> [Directions for this task]:
Return each line of the entries that holds the string "rail".

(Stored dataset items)
"""

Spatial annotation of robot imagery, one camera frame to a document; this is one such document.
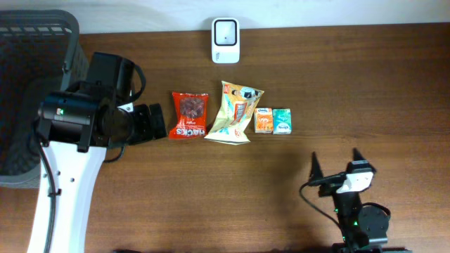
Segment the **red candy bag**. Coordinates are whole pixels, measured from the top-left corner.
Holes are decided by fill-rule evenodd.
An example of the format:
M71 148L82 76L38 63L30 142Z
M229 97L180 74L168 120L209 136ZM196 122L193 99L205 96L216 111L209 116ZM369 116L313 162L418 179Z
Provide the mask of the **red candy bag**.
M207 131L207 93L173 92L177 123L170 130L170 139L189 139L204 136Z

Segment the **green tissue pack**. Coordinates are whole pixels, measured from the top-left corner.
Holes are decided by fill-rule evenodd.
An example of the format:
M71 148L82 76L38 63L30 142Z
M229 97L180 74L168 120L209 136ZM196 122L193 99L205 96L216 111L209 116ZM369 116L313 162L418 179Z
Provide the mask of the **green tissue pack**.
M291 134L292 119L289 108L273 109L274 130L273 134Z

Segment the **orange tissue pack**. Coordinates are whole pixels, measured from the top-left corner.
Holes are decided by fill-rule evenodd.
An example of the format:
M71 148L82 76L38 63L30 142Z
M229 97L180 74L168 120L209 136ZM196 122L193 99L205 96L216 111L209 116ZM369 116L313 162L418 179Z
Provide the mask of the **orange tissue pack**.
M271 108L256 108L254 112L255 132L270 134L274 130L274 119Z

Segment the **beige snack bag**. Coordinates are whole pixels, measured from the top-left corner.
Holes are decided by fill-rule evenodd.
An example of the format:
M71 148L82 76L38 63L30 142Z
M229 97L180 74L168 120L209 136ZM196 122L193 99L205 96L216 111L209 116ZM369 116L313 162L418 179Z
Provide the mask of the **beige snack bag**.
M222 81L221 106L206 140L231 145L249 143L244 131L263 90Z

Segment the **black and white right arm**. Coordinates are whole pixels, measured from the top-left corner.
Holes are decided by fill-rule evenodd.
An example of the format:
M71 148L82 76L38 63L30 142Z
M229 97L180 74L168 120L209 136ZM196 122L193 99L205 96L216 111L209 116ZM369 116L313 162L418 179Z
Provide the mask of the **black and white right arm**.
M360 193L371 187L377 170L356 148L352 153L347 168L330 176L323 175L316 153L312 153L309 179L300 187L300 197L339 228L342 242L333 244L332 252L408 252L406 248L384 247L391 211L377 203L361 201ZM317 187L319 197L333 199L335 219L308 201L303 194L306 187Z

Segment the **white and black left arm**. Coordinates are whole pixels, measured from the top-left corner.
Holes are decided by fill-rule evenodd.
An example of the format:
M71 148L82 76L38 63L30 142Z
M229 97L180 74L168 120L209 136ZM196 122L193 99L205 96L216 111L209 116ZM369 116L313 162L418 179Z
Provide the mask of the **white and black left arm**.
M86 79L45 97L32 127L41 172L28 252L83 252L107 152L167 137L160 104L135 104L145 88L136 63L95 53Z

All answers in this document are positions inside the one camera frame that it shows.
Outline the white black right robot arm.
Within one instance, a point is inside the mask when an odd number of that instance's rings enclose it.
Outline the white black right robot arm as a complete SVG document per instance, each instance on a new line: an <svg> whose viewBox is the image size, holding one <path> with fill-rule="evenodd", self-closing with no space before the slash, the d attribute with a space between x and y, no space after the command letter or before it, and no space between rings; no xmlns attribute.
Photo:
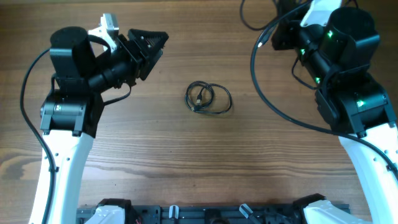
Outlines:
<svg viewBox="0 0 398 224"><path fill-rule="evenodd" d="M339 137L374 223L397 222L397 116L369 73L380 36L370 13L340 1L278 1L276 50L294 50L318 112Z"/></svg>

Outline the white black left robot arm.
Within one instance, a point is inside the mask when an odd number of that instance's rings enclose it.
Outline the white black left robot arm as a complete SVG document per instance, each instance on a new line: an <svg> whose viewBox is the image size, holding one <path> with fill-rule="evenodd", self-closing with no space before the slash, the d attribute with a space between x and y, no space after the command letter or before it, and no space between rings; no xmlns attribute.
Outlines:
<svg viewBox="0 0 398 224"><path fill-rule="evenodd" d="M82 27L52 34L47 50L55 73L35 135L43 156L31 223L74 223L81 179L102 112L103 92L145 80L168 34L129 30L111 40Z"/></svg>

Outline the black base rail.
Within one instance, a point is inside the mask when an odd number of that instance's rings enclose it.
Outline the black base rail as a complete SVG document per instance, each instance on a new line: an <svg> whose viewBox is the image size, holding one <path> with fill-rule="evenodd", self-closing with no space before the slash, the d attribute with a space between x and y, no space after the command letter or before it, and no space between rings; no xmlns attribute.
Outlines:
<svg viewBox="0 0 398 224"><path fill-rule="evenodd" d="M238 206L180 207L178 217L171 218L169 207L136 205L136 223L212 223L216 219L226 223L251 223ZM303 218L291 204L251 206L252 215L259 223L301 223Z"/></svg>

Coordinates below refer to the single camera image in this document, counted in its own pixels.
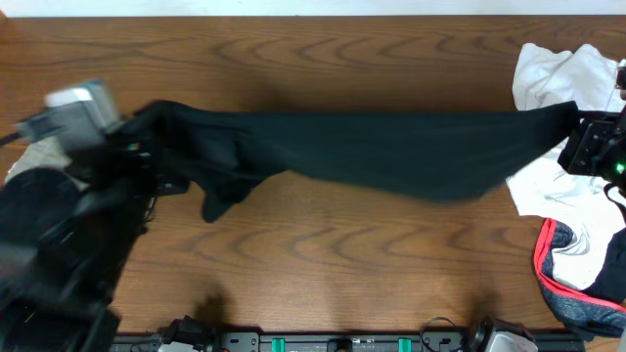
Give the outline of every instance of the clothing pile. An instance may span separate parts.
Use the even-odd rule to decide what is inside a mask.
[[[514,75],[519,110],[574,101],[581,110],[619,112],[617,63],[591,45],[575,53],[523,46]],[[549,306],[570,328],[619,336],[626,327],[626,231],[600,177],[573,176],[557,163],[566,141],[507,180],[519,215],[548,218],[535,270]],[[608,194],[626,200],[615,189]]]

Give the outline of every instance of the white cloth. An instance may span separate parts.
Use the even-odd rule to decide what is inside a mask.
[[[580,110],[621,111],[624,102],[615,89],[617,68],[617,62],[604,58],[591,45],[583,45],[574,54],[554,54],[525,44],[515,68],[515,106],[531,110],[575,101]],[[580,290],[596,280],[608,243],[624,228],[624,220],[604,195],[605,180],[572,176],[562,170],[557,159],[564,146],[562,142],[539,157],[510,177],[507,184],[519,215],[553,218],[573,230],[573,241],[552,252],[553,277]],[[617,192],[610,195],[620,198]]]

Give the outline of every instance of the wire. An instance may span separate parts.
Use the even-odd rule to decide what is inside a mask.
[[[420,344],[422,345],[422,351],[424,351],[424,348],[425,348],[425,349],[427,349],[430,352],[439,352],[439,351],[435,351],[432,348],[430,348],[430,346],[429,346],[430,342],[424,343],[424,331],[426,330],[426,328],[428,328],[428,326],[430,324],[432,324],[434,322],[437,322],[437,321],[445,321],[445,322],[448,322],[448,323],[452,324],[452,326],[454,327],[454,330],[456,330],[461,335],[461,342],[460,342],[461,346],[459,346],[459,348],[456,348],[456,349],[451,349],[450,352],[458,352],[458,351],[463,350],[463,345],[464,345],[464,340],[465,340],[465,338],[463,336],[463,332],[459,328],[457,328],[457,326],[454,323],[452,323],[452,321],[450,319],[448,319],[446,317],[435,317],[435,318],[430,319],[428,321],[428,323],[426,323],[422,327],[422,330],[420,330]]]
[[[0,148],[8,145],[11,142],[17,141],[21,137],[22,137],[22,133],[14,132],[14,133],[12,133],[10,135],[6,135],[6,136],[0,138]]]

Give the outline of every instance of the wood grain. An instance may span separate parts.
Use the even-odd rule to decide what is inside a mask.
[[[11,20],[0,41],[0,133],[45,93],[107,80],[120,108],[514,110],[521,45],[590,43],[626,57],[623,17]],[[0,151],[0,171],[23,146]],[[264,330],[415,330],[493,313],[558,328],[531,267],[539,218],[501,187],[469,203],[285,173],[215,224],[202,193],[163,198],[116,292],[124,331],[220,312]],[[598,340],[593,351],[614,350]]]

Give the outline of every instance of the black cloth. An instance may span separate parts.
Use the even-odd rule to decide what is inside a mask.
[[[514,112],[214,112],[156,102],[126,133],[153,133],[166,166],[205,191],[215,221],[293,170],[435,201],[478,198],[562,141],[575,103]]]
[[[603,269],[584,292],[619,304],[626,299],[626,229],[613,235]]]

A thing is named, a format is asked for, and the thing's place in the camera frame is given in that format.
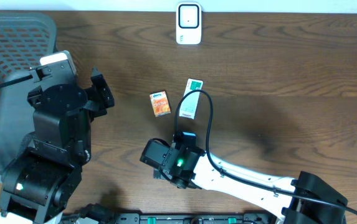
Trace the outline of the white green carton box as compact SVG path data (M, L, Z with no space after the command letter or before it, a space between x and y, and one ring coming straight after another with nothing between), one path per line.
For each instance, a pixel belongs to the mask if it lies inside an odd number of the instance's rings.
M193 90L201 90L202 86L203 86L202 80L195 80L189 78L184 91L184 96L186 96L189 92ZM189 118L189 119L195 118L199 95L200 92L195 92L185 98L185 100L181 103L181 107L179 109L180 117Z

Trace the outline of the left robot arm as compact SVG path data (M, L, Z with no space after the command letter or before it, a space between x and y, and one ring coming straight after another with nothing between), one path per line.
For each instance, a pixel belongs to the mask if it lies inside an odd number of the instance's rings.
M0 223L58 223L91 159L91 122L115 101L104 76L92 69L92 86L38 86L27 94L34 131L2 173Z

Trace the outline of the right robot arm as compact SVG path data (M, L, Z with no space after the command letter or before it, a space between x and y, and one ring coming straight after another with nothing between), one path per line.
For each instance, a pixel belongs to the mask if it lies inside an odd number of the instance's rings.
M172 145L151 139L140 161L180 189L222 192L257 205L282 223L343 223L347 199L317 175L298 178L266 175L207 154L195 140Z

"""
"""

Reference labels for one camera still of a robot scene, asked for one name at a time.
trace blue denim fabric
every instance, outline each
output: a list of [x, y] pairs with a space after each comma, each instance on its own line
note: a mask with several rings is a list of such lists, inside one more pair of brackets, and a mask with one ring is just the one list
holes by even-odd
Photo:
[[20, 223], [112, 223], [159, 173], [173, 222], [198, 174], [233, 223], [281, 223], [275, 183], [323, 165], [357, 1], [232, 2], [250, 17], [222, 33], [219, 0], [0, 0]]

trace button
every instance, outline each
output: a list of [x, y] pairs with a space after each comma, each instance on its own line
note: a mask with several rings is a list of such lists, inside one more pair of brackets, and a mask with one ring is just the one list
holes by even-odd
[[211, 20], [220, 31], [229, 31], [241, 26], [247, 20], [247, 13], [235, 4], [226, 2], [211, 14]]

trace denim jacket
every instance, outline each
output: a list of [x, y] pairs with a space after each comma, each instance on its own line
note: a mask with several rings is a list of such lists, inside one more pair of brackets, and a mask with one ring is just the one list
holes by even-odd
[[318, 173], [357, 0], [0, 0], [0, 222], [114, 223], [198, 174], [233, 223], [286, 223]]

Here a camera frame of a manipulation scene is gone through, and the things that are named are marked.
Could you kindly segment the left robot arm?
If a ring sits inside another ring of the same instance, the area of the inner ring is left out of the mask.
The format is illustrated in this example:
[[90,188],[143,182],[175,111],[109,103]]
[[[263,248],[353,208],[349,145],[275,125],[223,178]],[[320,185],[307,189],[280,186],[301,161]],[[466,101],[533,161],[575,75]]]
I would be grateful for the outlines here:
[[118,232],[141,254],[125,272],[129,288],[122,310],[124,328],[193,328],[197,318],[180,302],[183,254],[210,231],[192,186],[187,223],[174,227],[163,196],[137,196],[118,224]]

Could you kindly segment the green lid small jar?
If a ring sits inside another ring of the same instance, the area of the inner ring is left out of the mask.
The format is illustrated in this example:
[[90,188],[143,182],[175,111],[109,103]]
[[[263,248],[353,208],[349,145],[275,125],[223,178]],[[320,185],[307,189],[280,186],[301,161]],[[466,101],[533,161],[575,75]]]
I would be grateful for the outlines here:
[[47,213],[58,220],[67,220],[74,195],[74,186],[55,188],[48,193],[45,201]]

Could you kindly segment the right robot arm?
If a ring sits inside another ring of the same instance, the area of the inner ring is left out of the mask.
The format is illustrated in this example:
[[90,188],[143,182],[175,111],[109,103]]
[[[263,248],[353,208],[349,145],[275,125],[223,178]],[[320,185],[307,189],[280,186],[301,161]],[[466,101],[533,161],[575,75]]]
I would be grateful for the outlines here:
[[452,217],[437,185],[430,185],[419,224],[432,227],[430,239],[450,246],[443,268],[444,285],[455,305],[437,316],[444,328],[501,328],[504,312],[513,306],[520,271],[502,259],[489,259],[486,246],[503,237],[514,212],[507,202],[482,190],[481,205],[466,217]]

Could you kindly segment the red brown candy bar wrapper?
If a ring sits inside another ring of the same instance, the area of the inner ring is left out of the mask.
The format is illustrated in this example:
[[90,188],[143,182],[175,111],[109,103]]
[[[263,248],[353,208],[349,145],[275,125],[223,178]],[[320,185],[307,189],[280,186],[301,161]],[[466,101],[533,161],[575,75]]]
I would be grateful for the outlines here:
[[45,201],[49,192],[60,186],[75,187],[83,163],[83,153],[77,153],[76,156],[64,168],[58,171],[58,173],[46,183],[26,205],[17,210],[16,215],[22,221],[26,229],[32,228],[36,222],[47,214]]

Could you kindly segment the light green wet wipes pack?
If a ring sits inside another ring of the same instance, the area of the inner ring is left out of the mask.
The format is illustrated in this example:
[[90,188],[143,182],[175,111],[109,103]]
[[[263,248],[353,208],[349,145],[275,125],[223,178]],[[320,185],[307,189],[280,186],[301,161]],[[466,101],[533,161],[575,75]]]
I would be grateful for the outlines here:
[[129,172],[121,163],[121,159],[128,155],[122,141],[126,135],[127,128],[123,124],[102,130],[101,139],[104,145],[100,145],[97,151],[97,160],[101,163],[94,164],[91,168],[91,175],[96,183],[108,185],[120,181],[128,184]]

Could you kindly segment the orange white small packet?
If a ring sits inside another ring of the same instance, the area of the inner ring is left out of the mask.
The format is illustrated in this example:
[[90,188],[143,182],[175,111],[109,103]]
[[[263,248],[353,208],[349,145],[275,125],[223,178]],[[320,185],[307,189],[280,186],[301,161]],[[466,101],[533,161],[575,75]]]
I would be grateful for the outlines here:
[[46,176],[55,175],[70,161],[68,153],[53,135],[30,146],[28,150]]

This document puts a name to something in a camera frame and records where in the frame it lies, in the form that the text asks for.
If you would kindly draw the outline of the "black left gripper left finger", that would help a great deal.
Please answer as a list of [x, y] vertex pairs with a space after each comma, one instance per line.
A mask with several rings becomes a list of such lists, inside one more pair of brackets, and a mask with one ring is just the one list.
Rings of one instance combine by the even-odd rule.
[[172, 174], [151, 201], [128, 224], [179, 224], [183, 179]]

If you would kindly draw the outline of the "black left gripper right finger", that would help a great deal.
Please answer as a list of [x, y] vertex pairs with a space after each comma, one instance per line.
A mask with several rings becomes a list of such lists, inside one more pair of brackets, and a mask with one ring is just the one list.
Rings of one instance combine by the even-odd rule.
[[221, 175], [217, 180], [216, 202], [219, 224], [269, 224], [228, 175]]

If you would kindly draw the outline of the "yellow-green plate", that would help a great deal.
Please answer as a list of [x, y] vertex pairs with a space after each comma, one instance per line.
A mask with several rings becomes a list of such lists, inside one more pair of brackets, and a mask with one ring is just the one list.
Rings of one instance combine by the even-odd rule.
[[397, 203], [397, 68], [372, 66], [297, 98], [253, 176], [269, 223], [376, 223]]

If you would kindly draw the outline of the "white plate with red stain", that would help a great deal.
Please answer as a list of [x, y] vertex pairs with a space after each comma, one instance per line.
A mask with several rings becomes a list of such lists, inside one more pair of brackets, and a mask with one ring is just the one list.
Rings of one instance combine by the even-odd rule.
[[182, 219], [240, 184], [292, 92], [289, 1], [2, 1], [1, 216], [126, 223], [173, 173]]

"""

> [Result]:
Outline the black base rail.
Outline the black base rail as a complete SVG document per instance, each instance on a new line: an <svg> whose viewBox is the image size, holding one <path> with fill-rule="evenodd", self-closing with no space before the slash, the d attribute with a space between x and y, no space after the command letter or before it, and no space between rings; no xmlns attribute.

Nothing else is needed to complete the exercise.